Stochastic Hopf bifurcations in vacuum optical tweezers

Abstract

The forces acting on an isotropic microsphere in optical tweezers are effectively conservative. However, reductions in the symmetry of the particle or trapping field can break this condition. Here we theoretically analyze the motion of a particle in a linearly nonconservative optical vacuum trap, concentrating on the case where symmetry is broken by optical birefringence, causing nonconservative coupling between rotational and translational degrees of freedom. Neglecting thermal fluctuations, we first show that the underlying deterministic motion can exhibit a Hopf bifurcation in which the trapping point destabilizes and limit cycles emerge whose amplitude grows with decreasing viscosity. When fluctuations are included, the bifurcation of the underlying deterministic system is expressed as a transition in the statistical description of the motion.
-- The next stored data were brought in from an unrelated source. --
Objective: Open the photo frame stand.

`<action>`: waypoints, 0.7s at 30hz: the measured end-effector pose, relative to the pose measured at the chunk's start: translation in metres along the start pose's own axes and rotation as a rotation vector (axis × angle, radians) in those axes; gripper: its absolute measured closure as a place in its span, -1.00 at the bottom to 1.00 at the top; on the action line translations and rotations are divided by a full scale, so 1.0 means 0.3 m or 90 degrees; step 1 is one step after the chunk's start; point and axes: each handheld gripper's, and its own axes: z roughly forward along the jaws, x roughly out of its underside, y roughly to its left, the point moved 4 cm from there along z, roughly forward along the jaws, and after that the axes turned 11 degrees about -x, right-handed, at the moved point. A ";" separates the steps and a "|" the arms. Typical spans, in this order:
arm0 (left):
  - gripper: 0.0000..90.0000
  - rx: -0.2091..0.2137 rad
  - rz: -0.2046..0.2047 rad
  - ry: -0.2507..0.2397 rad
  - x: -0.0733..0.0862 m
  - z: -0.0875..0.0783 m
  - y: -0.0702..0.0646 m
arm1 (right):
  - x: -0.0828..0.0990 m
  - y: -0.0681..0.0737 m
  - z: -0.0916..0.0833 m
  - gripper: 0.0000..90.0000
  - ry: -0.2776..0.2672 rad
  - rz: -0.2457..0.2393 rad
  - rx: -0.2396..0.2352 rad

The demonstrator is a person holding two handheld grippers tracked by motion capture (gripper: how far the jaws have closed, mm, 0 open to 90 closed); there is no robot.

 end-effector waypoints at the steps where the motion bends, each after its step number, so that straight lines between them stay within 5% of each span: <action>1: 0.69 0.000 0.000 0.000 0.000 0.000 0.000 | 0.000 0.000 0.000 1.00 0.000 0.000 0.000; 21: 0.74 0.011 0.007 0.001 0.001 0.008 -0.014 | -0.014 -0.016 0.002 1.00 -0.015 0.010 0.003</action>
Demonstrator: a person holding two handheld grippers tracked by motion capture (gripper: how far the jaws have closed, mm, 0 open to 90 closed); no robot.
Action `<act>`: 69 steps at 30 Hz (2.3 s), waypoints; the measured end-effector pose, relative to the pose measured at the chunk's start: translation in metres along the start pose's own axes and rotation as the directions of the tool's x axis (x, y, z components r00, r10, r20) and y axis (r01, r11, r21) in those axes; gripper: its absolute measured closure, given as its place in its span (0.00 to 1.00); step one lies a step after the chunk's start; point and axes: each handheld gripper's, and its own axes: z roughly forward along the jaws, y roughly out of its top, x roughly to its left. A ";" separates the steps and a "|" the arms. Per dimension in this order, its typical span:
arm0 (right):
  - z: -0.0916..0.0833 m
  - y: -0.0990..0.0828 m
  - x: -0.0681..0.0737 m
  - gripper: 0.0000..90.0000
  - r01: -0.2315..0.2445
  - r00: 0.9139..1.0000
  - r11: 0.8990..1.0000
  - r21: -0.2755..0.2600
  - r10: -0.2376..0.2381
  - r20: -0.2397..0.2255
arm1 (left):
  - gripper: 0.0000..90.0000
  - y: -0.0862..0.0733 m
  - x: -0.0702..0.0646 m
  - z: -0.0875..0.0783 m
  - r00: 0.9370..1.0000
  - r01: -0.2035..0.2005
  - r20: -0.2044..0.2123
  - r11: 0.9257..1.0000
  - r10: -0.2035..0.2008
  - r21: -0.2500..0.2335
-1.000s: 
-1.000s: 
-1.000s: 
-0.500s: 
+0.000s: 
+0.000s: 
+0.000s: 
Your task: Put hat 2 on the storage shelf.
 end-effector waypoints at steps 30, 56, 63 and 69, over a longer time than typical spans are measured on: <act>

For high viscosities, the probability distribution is normal, with a kurtosis of three, and persistent probability currents swirl around the stable trapping point. As the bifurcation is approached, the distribution and currents spread out in phase space. Following the bifurcation, the probability distribution function hollows out, reflecting the underlying limit cycle, and the kurtosis halves abruptly. The system is seen to be a noisy self-sustained oscillator featuring a highly uneven limit cycle. A variety of applications, from autonomous stochastic resonance to synchronization, is discussed.